In Hatcher's algebraic topology book, section 3.F, there is this exercise which seems really neat and I wanted to try. The exercise is to show that $Ext^1_\mathbb{Z}(A, \mathbb{Q})=0$ using the homology with $\mathbb{Q}$ coefficients of a Moore space $M(A,n)$.
I have tried gathering information to latter lead to a proof of this result, but am not succeeding.

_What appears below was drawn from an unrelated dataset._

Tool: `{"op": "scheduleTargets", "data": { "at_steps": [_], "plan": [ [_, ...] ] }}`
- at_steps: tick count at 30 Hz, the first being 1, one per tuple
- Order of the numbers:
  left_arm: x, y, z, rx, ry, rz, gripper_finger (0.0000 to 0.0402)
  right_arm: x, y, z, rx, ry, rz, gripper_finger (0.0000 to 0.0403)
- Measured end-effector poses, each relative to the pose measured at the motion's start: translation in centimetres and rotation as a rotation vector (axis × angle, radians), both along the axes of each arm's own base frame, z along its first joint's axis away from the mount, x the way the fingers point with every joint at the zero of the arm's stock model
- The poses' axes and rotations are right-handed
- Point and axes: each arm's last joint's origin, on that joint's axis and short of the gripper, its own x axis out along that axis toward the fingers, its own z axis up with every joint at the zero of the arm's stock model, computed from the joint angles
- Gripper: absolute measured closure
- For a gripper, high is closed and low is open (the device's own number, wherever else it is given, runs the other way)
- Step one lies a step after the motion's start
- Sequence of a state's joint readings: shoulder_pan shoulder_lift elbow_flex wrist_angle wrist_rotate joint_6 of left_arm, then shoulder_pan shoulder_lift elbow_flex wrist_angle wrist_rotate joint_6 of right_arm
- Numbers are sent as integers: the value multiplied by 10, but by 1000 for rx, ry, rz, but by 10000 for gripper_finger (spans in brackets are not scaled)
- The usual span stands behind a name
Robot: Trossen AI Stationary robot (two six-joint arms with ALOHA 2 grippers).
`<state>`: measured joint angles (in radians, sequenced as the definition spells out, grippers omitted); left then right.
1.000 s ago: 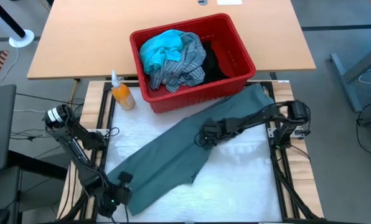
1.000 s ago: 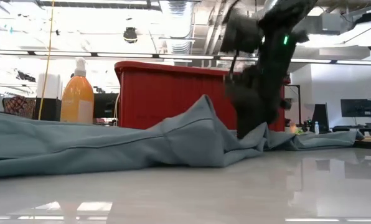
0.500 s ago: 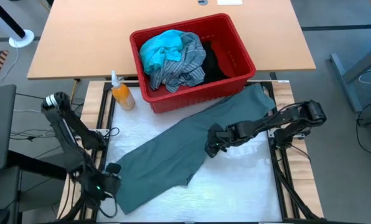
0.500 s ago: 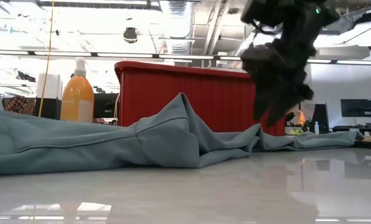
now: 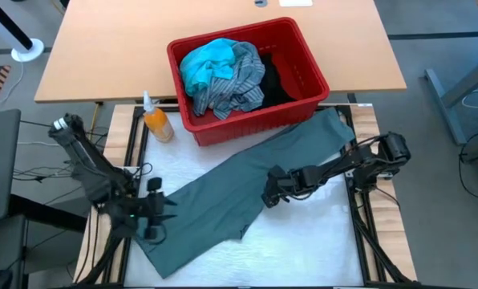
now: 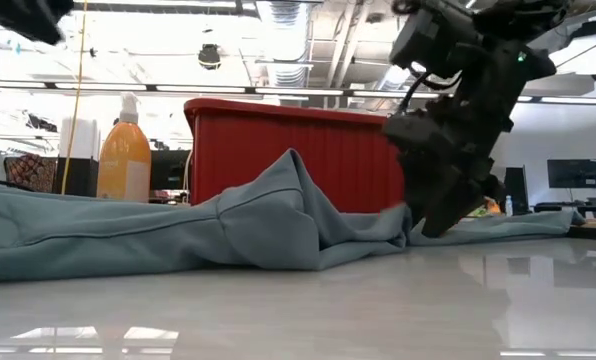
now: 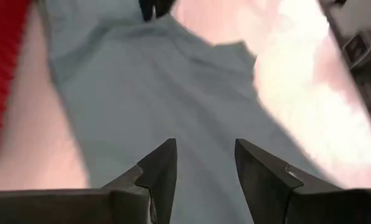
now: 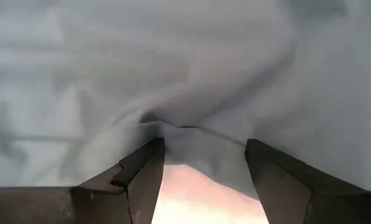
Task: Fold Laundry from Bin
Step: Fold the dark blue pants
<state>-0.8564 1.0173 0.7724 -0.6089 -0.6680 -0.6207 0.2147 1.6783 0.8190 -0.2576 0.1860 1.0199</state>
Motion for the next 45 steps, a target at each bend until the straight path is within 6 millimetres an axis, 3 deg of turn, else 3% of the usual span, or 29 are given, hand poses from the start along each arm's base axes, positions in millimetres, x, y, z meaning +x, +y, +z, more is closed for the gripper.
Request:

The main idea I have so far is noticing
$$H^{n+1}(M(A,n);\mathbb{Q})=Ext^1_\mathbb{Z}(A, \mathbb{Q})$$
From this if I could calculate by some other method that this second cohomology group is $0$, we'd be done.
Any help would be appreciated, thank you very much.
As you note, we want to show that $H^{n+1}(M(A,n);\mathbb{Q}) = 0$. By the universal coefficient theorem with field coefficients (Hatcher, bottom of p. 198), it suffices to show that $H_{n+1}(M(A,n);\mathbb{Q}) = 0$. The cellular chain complex to compute the homology of this space comes from the free resolution of the abelian group $A$: $$ 0 \to \bigoplus \mathbb{Z} \to \bigoplus \mathbb{Z} \to A \to 0 $$ We obtain the homology of $M(A,n)$ by removing $A$ and computing the homology of the resulting chain complex $$ 0 \to \bigoplus \mathbb{Z} \to \bigoplus \mathbb{Z} \to 0 $$ with nonzero terms in dimensions $n+1$ and $n$. The map is an inclusion, so we only get homology (equal to $A$) in dimension $n$.
To do this with coefficients in $\mathbb{Q}$, tensor this chain complex with $\mathbb{Q}$. Since $\mathbb{Q}$ is flat, tensoring with it preserves infectivity, so the chain complex $$ 0 \to \bigoplus \mathbb{Q} \to \bigoplus \mathbb{Q} \to 0 $$ only has homology (equal to $A \otimes \mathbb{Q}$) in dimension $n$. That is, $H_{n+1}(M(A,n);\mathbb{Q})=0$, which is what we need.